# What you have to do
In the material below, find each line that contains the word "camera" and copy it.

━━━ Material provided

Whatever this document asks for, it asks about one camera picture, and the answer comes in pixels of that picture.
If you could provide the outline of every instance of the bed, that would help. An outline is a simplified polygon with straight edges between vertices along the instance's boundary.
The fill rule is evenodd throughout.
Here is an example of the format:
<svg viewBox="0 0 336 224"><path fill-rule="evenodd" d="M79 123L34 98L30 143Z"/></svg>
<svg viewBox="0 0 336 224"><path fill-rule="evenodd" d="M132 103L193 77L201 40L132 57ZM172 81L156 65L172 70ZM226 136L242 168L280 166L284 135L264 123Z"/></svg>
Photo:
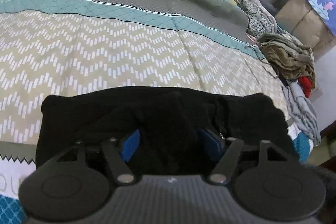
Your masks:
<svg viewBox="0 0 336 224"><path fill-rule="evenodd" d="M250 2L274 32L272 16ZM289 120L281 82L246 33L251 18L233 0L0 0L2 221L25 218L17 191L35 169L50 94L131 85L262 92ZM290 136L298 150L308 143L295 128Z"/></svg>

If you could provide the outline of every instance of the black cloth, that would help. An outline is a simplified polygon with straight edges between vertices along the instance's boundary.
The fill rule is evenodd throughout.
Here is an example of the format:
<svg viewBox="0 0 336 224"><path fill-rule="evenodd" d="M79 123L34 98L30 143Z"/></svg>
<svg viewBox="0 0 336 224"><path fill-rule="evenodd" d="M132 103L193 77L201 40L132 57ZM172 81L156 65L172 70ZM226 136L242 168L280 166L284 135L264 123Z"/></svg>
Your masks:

━━━━━━
━━━ Material provided

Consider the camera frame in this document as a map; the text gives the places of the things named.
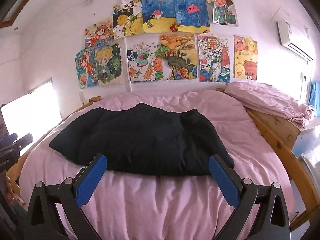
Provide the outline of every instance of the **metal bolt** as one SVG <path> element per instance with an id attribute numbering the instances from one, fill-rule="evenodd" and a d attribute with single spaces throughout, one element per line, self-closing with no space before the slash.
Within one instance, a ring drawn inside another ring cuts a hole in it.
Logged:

━━━━━━
━━━ Material provided

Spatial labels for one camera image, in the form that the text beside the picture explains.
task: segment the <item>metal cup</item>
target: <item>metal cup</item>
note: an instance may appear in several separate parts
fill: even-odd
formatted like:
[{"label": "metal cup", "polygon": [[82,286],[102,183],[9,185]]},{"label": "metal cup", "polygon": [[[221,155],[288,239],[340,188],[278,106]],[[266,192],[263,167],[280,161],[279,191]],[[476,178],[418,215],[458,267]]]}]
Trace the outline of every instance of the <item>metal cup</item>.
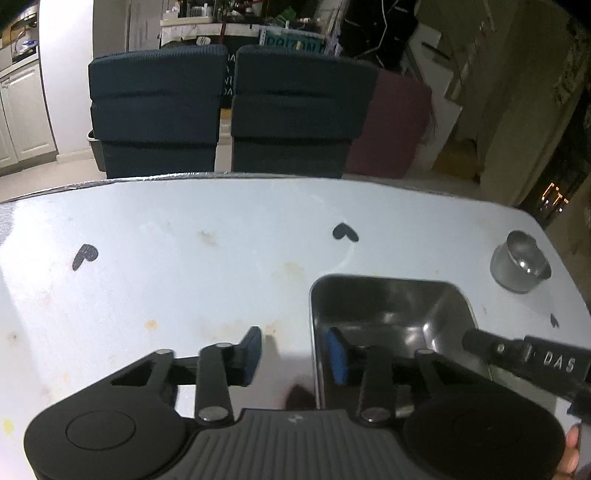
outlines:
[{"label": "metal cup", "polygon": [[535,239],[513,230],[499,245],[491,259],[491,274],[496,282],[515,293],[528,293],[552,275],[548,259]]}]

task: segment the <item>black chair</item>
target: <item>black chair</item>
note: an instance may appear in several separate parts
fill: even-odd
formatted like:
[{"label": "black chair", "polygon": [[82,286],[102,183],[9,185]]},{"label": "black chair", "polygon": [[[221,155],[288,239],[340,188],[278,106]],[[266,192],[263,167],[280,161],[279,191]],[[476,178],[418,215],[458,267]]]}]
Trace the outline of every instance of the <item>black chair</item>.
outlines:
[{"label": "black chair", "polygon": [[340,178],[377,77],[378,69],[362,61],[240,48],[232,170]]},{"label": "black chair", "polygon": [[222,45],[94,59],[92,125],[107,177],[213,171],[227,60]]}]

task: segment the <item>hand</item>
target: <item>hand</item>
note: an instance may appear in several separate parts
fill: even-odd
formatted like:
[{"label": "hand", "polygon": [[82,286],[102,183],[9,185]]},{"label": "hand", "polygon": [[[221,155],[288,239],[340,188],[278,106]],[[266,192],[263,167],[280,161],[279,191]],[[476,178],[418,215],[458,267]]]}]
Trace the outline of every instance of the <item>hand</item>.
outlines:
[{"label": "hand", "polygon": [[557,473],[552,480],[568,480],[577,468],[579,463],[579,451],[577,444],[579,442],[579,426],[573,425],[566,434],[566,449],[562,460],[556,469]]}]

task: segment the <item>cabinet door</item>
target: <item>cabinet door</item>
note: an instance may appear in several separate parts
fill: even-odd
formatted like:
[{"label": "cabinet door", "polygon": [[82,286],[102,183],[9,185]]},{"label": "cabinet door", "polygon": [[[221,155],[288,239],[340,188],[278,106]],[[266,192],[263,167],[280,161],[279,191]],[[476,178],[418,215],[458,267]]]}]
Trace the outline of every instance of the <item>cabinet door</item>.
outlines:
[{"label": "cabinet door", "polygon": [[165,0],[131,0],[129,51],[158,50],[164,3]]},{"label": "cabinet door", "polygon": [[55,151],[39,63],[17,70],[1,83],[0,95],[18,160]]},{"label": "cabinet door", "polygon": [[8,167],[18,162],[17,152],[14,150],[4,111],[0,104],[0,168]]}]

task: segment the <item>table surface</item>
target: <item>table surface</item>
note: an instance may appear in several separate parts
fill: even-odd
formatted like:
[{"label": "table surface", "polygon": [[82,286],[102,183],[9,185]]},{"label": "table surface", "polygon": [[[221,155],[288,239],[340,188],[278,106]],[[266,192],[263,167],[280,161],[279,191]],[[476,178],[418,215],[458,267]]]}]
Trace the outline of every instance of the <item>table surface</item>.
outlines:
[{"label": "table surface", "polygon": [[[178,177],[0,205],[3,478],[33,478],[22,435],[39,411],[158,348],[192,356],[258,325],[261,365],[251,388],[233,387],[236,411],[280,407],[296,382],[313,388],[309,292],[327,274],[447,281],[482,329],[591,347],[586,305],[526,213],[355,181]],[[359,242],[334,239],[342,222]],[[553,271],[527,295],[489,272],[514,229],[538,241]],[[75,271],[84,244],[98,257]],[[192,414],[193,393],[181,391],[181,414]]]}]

━━━━━━

# Answer to the problem
Whatever this document asks for, it asks about one camera picture, and the answer comes in pixels of that picture.
Consider the camera frame in this document as a map; the text gives the places of the things named.
Spatial labels for one camera image, in the form that the text beside the picture explains.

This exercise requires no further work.